With our pro-Western government, which feeds Chechnya for nothing, which deliberately flooded Russia with people of Caucasian nationality, opened unhindered entry for emigrants from China, and those who are clearly not interested in preserving the Peoples of Russia should not think that they will pay attention to the Ainu, only CIVIL INITIATIVE will help here.

According to the leading researcher of the Institute Russian history RAS, Doctor of Historical Sciences, Academician K. Cherevko, Japan exploited these islands. In their law there is such a thing as "development through trade exchange." And all the Ainu - both conquered and unconquered - were considered Japanese, were subject to their emperor. But it is known that even before that, the Ainu gave taxes to Russia.

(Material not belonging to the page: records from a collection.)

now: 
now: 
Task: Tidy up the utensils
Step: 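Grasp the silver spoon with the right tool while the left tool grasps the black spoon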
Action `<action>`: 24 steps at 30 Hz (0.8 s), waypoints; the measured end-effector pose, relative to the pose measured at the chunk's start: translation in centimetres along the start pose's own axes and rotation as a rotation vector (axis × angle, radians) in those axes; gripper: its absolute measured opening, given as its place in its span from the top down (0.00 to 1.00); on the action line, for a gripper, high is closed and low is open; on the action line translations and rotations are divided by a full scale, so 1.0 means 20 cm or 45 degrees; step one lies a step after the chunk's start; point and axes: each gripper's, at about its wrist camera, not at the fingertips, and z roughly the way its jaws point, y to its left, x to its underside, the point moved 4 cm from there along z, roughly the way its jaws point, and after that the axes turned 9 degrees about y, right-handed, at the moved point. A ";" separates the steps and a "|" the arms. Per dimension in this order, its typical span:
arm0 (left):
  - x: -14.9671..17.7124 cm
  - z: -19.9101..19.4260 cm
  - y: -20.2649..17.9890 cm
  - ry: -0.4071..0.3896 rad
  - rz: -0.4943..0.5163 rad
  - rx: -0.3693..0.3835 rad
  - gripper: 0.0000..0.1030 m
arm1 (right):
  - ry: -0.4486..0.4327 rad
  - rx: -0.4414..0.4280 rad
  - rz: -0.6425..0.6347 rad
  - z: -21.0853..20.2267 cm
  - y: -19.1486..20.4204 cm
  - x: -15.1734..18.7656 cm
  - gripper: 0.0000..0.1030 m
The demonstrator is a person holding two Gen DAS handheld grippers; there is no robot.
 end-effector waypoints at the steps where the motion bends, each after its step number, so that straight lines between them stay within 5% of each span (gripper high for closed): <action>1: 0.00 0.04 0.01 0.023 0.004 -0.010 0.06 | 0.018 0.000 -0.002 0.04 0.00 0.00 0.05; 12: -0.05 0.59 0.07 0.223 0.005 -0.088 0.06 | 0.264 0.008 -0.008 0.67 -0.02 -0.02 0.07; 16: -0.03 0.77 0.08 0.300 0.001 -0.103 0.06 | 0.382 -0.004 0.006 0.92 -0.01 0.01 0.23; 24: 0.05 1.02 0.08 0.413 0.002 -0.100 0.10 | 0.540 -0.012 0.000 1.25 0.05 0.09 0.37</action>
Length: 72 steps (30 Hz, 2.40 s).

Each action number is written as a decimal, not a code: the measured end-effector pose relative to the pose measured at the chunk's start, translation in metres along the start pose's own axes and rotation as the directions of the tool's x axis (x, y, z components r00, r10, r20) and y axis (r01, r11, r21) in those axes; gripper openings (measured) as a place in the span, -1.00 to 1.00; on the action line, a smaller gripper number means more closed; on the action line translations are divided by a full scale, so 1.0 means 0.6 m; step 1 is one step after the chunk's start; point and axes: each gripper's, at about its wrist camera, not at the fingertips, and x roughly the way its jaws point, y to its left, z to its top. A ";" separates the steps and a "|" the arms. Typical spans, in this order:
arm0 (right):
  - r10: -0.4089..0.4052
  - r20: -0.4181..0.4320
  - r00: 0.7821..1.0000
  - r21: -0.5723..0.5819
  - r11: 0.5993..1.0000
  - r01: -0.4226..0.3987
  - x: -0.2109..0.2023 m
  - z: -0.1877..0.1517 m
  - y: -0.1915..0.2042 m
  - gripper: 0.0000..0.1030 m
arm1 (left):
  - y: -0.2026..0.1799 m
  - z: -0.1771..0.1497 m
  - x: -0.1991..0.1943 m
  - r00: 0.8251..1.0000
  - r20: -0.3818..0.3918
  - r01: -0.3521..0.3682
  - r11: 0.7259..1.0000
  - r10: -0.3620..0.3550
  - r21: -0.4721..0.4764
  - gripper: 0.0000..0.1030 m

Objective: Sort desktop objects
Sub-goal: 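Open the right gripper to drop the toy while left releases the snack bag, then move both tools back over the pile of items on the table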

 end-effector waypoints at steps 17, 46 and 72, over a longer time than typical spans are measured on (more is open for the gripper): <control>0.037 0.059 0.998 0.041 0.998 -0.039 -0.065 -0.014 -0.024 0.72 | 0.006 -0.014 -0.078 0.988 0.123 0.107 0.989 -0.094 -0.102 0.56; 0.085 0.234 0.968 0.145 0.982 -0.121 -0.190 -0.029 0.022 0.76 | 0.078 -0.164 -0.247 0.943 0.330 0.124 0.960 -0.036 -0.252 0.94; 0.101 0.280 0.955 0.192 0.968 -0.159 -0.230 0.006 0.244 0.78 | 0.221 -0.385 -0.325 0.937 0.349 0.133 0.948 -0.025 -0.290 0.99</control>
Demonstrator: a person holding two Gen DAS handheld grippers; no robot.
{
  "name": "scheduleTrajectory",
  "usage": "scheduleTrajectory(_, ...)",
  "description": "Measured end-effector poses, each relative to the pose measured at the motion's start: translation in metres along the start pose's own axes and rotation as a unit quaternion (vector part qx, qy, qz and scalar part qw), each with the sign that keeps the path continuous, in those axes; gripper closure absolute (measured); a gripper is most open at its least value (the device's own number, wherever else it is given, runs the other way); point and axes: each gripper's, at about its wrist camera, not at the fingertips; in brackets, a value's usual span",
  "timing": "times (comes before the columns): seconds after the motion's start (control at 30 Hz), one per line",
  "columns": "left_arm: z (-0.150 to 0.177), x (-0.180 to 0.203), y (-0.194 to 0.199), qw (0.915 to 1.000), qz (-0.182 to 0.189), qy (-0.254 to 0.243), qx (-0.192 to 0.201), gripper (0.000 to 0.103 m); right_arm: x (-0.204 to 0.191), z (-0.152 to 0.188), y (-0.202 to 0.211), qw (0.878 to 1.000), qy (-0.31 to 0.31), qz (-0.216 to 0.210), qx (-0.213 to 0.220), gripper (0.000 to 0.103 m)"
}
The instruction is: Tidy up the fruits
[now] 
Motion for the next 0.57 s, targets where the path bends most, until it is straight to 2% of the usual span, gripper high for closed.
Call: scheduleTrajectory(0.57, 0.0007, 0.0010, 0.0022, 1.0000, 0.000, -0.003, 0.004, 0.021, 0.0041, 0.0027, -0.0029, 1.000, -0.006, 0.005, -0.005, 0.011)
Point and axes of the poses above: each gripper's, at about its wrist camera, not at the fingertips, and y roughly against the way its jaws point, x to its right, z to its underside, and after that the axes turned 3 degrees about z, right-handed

True, it was irregular.
Thus, it can be stated with certainty that Kurile Islands belong to the Ainu, but one way or another, Russia must proceed from international law. According to him, i.e. Under the San Francisco Peace Treaty, Japan renounced the islands. There are simply no legal grounds for revising the documents signed in 1951 and other agreements today. But such matters are resolved only in the interests of big politics, and I repeat that only its Fraternal people, that is, We, can help this people from the outside.